▸ TASK REQUIREMENTS: Print, exactly and completely, the data that appears below.
─── RECORDED DATA ───
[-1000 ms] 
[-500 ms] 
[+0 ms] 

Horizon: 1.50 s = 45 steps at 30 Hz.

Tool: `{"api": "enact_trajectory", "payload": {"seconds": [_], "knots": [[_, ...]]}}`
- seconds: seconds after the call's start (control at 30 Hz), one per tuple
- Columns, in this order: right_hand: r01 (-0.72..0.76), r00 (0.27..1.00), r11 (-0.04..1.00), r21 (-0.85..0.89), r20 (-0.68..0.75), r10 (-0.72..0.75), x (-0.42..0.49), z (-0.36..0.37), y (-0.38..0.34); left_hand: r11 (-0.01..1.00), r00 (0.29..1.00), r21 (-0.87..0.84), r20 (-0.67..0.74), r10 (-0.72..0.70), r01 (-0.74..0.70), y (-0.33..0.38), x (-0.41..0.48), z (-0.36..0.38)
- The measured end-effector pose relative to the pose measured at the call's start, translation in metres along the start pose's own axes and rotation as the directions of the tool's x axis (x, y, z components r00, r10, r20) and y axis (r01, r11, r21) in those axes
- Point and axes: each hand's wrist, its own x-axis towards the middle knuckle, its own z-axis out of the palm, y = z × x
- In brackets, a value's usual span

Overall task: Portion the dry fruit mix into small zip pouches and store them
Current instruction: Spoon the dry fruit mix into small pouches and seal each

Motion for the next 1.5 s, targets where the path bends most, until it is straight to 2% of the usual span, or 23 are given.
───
▸ TASK SOLUTION:
[-1000 ms] 
[-500 ms] 
[+0 ms] 

Horizon: 1.50 s = 45 steps at 30 Hz.

Tool: `{"api": "enact_trajectory", "payload": {"seconds": [_], "knots": [[_, ...]]}}`
- seconds: seconds after the call's start (control at 30 Hz), one per tuple
- Columns, in this order: right_hand: r01 (-0.72..0.76), r00 (0.27..1.00), r11 (-0.04..1.00), r21 (-0.85..0.89), r20 (-0.68..0.75), r10 (-0.72..0.75), x (-0.42..0.49), z (-0.36..0.37), y (-0.38..0.34); left_hand: r11 (-0.01..1.00), r00 (0.29..1.00), r21 (-0.87..0.84), r20 (-0.67..0.74), r10 (-0.72..0.70), r01 (-0.74..0.70), y (-0.33..0.38), x (-0.41..0.48), z (-0.36..0.38)
- The measured end-effector pose relative to the pose measured at the call's start, translation in metres along the start pose's own axes and rotation as the directions of the tool's x axis (x, y, z components r00, r10, r20) and y axis (r01, r11, r21) in those axes
- Point and axes: each hand's wrist, its own x-axis towards the middle knuckle, its own z-axis out of the palm, y = z × x
- In brackets, a value's usual span

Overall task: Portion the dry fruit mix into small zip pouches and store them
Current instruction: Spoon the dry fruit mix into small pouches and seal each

Motion for the next 1.5 s, targets where the path bends most, until it is straight to 2% of the usual span, or 23 are given.

That finishes the output.